Parfois, les petites enquêtes de terrain méritent d’être approfondies. Le centre régional pour l’enfance et l’adolescence inadaptée (CREAI) Provence-Alpes-Côte d’Azur (PACA) et Corse a publié, à la fin du mois de novembre, les résultats d’une petite enquête(1) sur les causes du non-recours des personnes handicapées aux établissements sociaux et médico-sociaux (ESMS)(2). L’organisme était parti d’une autre étude qu’il avait réalisée l’an dernier et qui montrait que presque trois quarts des enfants disposant d’une orientation non satisfaite vers un établissement médico-social n’étaient pas inscrits sur liste d’attente. Monique Piteau-Delord, sa directrice des services, a confié qu’une grande enquête « étendue sur six départements » sera menée à partir de mai 2018. L’objectif : une « meilleure représentation des causes du non-recours aux ESMS ». Les résultats sont prévus pour la fin de 2019.
Pour l’heure, les résultats de l’enquête locale montrent d’abord que les non-recours peuvent être subis ou contraints. En ce qui concerne les non-recours subis, le rapport précise que, « pour au moins deux situations de personnes handicapées adultes, la non-inscription sur liste d’attente n’est pas connue de leur famille en raison d’une méconnaissance des démarches relatives à l’acte de candidature en ESMS ». De plus, « certains témoignages traduisent le manque de lisibilité et de transparence sur l’état des démarches en cours concernant leurs proches ». Pour le centre régional, « ce manque d’information pourrait être à l’origine du non-recours, alors que ce dernier n’est pas souhaité ».

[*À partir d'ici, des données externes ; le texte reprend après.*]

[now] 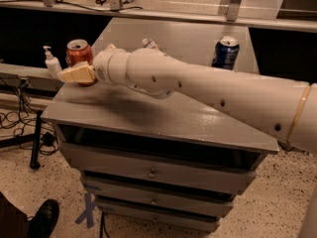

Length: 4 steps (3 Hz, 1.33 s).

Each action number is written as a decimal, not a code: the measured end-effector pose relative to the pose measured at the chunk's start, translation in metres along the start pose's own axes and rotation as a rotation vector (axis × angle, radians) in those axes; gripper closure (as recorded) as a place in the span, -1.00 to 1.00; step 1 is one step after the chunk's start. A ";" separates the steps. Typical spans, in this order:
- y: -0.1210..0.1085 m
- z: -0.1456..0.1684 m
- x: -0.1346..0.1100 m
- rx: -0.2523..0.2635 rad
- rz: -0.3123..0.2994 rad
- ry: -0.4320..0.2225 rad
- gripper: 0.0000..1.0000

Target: Pick coke can

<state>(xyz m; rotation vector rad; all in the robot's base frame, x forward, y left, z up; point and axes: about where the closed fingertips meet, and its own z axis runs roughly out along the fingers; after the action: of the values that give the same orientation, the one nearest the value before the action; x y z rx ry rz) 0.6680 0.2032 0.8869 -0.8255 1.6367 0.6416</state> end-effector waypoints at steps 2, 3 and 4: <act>-0.003 0.016 -0.008 -0.001 0.009 -0.022 -0.17; -0.003 0.014 -0.004 0.003 0.016 -0.019 0.30; -0.004 0.006 -0.012 0.007 0.021 -0.036 0.76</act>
Offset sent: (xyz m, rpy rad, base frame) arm 0.0166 0.0098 0.0018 0.0276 -0.0014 -0.0107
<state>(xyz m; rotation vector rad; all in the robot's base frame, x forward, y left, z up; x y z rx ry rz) 0.6763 0.2074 0.8970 -0.7883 1.6162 0.6616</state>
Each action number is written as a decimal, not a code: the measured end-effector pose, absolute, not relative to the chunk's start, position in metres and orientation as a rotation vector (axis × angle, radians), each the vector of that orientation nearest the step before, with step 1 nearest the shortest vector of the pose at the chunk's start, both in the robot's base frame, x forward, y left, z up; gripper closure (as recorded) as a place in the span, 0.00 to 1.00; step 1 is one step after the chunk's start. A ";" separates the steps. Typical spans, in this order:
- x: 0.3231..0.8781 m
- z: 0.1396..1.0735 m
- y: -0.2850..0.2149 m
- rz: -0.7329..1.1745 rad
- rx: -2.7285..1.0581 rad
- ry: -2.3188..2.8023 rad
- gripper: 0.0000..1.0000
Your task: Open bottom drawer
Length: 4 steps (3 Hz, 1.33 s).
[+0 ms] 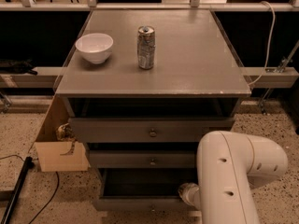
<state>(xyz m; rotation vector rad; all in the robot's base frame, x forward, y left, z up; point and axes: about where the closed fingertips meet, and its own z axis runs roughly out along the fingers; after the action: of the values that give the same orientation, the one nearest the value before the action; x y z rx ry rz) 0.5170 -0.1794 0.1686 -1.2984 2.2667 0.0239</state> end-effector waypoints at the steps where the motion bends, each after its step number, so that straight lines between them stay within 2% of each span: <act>1: 0.517 0.167 -0.180 0.021 -1.301 2.269 1.00; 2: 0.517 0.167 -0.180 0.021 -1.301 2.269 0.82; 3: 0.517 0.167 -0.180 0.021 -1.301 2.269 0.51; 4: 0.517 0.167 -0.180 0.021 -1.301 2.269 0.28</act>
Offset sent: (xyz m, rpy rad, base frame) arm 0.0000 -0.0008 -0.0012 -0.0038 0.0013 0.0003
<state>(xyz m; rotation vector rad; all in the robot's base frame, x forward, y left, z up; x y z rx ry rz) 0.5170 -0.1802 0.1674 -1.3012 2.2686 0.0206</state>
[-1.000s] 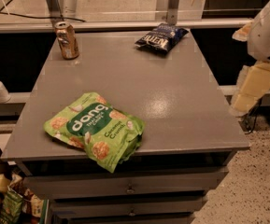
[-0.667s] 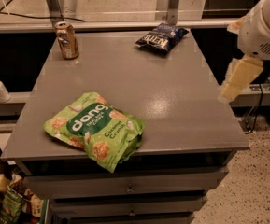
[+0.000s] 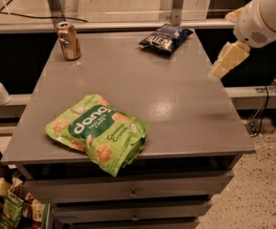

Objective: Move blue chip bag near orange can

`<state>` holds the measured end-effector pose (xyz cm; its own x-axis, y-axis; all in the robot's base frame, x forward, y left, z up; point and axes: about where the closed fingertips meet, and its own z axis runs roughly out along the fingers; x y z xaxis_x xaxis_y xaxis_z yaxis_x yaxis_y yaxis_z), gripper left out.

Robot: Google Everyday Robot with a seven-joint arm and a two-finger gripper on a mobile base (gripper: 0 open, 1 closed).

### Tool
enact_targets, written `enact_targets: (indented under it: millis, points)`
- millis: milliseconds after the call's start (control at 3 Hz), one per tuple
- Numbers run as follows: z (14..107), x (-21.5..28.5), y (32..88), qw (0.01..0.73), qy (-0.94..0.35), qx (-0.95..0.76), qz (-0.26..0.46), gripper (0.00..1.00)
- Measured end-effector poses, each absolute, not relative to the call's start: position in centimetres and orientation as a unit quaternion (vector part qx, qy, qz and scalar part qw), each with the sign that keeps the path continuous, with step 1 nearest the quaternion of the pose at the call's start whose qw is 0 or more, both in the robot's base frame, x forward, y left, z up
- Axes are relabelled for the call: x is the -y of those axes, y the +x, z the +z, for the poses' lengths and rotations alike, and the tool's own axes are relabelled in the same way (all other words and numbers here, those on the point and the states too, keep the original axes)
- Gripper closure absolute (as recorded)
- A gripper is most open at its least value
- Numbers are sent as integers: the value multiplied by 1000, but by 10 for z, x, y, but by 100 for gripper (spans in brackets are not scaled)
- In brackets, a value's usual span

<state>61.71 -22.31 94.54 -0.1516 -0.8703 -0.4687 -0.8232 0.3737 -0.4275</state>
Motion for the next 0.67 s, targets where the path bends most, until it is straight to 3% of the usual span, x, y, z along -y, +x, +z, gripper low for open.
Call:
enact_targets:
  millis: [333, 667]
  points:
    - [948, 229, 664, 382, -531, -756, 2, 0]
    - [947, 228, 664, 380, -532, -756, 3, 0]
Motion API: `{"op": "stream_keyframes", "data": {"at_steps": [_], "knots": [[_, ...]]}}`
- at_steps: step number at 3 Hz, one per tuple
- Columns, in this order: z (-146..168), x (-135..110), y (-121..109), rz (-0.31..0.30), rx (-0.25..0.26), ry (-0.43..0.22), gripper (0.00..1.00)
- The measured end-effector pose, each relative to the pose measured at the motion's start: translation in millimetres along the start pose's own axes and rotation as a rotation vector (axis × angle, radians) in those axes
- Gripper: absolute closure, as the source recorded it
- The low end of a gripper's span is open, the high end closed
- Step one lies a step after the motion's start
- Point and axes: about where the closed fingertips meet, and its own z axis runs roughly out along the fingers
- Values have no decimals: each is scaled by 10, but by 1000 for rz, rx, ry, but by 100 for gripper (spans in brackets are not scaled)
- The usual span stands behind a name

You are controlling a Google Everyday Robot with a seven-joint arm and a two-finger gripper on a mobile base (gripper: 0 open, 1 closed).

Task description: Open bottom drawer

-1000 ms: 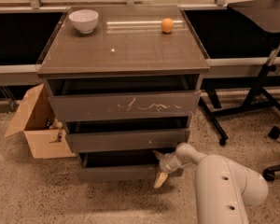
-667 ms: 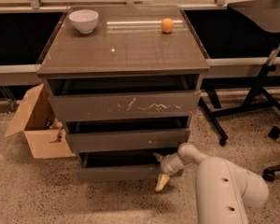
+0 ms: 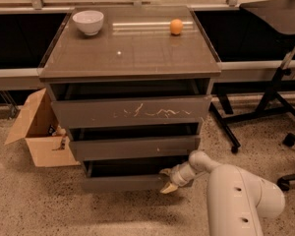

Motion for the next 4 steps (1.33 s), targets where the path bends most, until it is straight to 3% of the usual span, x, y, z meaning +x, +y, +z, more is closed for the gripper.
{"op": "stream_keyframes", "data": {"at_steps": [1,2,3,4], "knots": [[-68,-120,99,-20,-18,-19,72],[-15,-260,238,-45,-67,-68,96],[-7,-294,319,-53,-88,-89,100],[-18,-280,331,-53,-88,-89,75]]}}
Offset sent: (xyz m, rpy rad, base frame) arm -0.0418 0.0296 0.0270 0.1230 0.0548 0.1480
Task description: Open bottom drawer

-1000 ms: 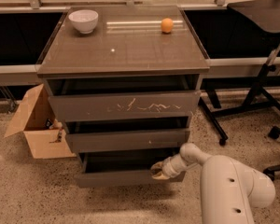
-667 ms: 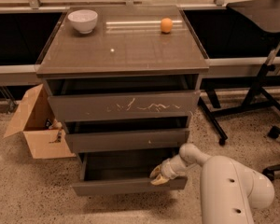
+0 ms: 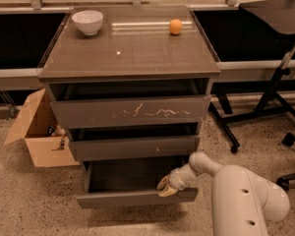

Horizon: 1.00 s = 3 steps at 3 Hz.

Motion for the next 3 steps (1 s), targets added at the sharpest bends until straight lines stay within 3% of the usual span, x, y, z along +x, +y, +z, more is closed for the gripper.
{"op": "stream_keyframes", "data": {"at_steps": [3], "knots": [[1,0,1,0,0,0,6]]}}
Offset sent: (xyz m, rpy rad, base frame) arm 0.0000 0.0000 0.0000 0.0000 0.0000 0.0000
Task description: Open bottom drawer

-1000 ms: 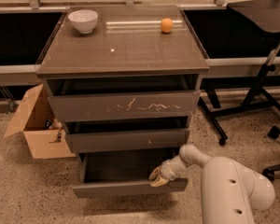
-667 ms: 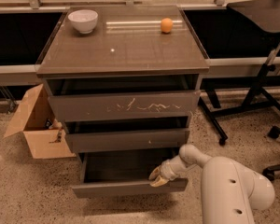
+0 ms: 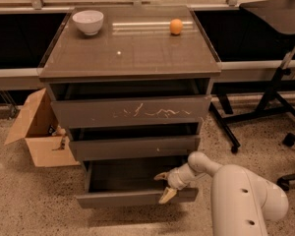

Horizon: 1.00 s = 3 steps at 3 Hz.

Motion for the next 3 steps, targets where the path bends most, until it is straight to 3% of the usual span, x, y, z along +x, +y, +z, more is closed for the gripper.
{"op": "stream_keyframes", "data": {"at_steps": [1,3], "knots": [[33,1,42,-2,-10,-7,0],[191,-31,407,-12,-56,14,0]]}}
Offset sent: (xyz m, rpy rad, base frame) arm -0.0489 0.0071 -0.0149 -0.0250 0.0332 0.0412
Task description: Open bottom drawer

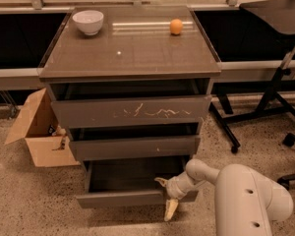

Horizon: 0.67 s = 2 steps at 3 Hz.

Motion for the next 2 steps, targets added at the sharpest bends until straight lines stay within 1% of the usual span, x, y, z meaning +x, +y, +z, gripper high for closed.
{"op": "stream_keyframes", "data": {"at_steps": [1,2], "knots": [[59,-27,141,-7,-18,7,11],[51,-68,208,-19,-23,-2,35]]}}
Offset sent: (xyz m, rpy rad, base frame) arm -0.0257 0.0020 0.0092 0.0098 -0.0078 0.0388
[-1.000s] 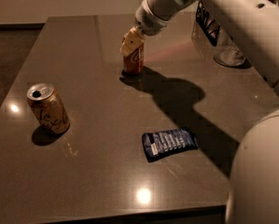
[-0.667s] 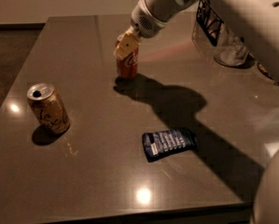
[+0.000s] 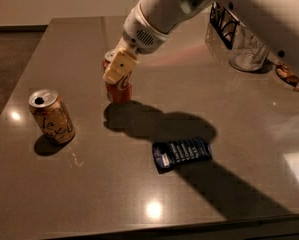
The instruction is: Move coke can near orange can
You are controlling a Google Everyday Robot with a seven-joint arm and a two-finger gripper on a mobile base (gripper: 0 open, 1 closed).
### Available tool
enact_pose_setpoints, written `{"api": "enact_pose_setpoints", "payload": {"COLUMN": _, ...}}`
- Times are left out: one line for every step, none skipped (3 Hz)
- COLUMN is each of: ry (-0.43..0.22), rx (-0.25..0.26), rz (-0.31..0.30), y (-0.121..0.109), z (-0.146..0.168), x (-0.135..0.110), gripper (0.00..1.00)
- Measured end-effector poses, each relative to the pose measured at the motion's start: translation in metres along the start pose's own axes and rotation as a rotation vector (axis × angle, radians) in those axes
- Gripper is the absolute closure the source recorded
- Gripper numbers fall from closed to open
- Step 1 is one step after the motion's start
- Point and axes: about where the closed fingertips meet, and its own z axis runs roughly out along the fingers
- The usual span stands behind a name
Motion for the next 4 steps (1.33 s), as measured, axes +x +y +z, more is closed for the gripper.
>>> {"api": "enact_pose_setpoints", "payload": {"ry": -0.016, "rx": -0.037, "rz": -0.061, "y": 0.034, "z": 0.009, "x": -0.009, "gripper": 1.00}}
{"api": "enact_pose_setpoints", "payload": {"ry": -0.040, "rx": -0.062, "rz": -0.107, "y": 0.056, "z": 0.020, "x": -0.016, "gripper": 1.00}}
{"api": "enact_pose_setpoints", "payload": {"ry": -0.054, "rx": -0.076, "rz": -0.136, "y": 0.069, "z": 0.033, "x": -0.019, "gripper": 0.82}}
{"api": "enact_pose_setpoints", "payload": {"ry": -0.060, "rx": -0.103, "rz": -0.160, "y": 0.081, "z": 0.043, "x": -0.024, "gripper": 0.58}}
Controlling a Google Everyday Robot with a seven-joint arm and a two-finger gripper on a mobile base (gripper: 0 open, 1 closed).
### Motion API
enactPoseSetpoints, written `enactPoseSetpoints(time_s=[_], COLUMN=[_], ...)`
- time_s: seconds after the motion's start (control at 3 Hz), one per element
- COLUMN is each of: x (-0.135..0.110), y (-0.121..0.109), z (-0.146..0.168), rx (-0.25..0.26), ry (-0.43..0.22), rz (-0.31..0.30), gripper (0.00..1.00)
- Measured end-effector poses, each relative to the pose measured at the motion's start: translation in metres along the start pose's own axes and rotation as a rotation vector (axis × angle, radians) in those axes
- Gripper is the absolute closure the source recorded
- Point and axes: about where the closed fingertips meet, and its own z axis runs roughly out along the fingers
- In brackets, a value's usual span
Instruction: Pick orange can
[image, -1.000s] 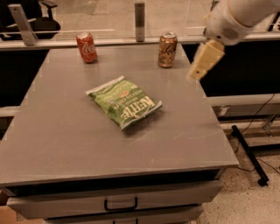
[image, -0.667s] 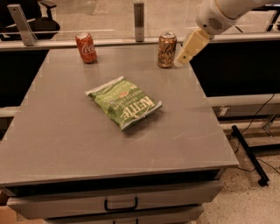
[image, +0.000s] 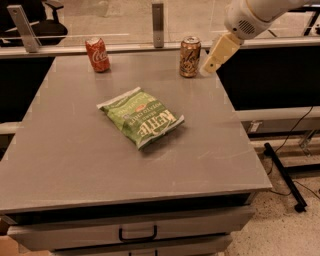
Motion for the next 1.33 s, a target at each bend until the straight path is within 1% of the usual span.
enactPoseSetpoints(time_s=[0.33, 0.67, 1.0, 1.33], x=[0.006, 0.018, 0.022, 0.021], y=[-0.023, -0.059, -0.078, -0.077], z=[0.025, 0.060, 0.096, 0.122], rx=[0.042, 0.086, 0.086, 0.056], ry=[-0.045, -0.111, -0.168, -0.199], rz=[0.072, 0.188, 0.307, 0.405], gripper=[0.00, 0.00, 0.00, 0.00])
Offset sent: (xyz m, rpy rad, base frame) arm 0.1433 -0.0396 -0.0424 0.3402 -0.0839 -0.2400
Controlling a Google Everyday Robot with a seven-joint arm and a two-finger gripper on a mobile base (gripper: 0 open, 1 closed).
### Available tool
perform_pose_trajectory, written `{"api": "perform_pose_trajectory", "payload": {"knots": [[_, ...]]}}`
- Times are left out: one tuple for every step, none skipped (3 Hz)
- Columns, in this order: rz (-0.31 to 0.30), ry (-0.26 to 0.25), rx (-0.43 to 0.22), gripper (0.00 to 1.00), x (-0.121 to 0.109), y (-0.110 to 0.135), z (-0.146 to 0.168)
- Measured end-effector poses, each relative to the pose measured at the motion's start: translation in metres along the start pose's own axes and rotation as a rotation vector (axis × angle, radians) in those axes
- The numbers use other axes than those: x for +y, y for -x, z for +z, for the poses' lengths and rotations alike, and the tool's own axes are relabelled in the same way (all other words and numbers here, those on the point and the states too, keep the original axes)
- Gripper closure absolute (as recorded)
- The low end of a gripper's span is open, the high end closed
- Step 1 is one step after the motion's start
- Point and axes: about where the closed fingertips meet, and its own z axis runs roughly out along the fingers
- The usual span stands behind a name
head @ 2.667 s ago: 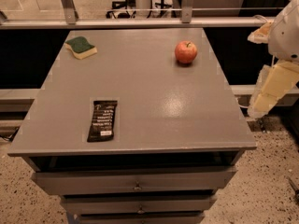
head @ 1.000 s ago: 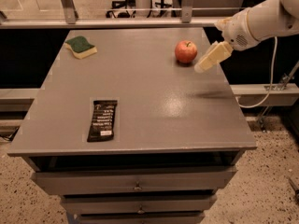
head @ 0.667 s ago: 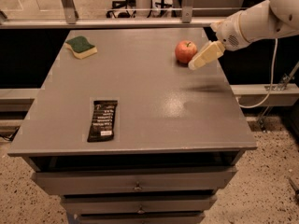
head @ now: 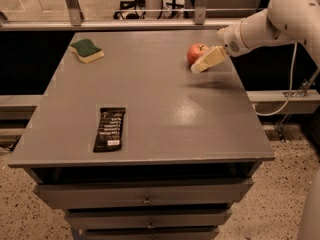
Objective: Move apple near rxbar chocolate
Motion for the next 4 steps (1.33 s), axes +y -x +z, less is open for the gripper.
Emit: {"api": "perform_pose_trajectory", "payload": {"knots": [[0.032,0.011,-0.006,0.01,-0.003,-0.002,0.02],[0.053,0.026,-0.024,0.24,-0.002,-0.002,0.031],[0.071,0.044,-0.038,0.47,0.002,-0.005,0.036],[0.06,0.084,-0.063,0.71,0.011,0.002,0.028]]}}
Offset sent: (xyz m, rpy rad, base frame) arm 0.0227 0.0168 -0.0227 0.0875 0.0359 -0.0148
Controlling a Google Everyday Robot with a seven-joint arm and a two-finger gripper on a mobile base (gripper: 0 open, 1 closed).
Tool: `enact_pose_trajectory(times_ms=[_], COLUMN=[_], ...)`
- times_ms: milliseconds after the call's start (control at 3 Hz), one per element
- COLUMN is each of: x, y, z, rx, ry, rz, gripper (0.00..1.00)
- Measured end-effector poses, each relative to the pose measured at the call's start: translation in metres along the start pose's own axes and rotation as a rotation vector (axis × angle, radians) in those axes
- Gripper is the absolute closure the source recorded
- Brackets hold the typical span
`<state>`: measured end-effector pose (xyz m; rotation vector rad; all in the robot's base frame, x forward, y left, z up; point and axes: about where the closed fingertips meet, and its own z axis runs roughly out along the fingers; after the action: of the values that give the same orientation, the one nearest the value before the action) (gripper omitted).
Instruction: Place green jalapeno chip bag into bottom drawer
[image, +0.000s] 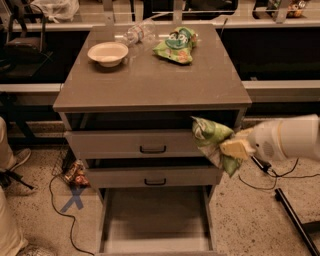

Parfois, « le non-recours est subi par la famille en raison de critères d’accès à l’offre trop restrictifs et aux pratiques d’admission des établissements », indique le document. On apprend également que les critères d’éligibilité sont énoncés oralement lors du premier contact entre la famille et l’établissement. Ces critères sont parfois en contradiction avec la liste d’ESMS indiquée sur la notification d’orientation de la maison départementale des personnes handicapées (MDPH). Ce fut le cas pour la mère d’une petite fille de 6 ans polyhandicapée, qui a dû contacter sept instituts médico-éducatifs (IME) différents avant son inscription sur la liste d’attente de l’établissement dans lequel elle se trouve aujourd’hui. « La MDPH m’avait notifié trois ou quatre IME. J’en ai fait beaucoup plus, ça n’allait jamais dans ceux qu’ils m’ont donnés. Soit parce qu’il y avait des escaliers, soit parce que les enfants sont tous propres. Il y a toujours un problème comme ça », témoigne la mère.
Le CREAI PACA et Corse conclut, sur ces situations de non-recours subi, que « le nombre de places insuffisant dans certaines catégories d’établissement ou de service, ou l’insuffisance d’une offre correspondant spécifiquement au handicap de la personne, peut amener les structures à intégrer des critères de plus en plus “excluants” pour certaines catégories de public. »
Dans d’autres cas, le non-recours est volontaire. Pour deux situations, « les parents n’ont pas engagé de procédure ou ne sont pas allés jusqu’au bout », en raison de l’« écart entre les attentes de la famille et la solution proposée », note le rapport d’étude. Des problèmes de transport sont également évoqués, ainsi que des méthodes pédagogiques éducatives ou thérapeutiques insuffisantes par rapport aux besoins. Ce fut le cas pour la mère d’un enfant de 12 ans, infirme moteur cérébral : « Les méthodes proposées par l’établissement étaient inadaptées, voire déficitaires », note le document. Parfois, le non-recours s’explique par « une solution actuelle satisfaisante » ou « une préférence pour des solutions alternatives », comme le maintien à domicile. Pour Monique Piteau-Delord, cette petite étude révèle « une incompréhension des décisions de la MDPH » et montre qu’il est, pour les familles, « difficile de comprendre les notifications ». La grande étude qui sera menée en 2018-2019 incitera peut-être l’Etat à se saisir de ces difficultés pour les résoudre.
(1) Lien abrégé : frama.link/EtudeCREAIPaca.
(2) Enquête réalisée par entretien téléphonique. Huit personnes de la région PACA et Corse y ont répondu.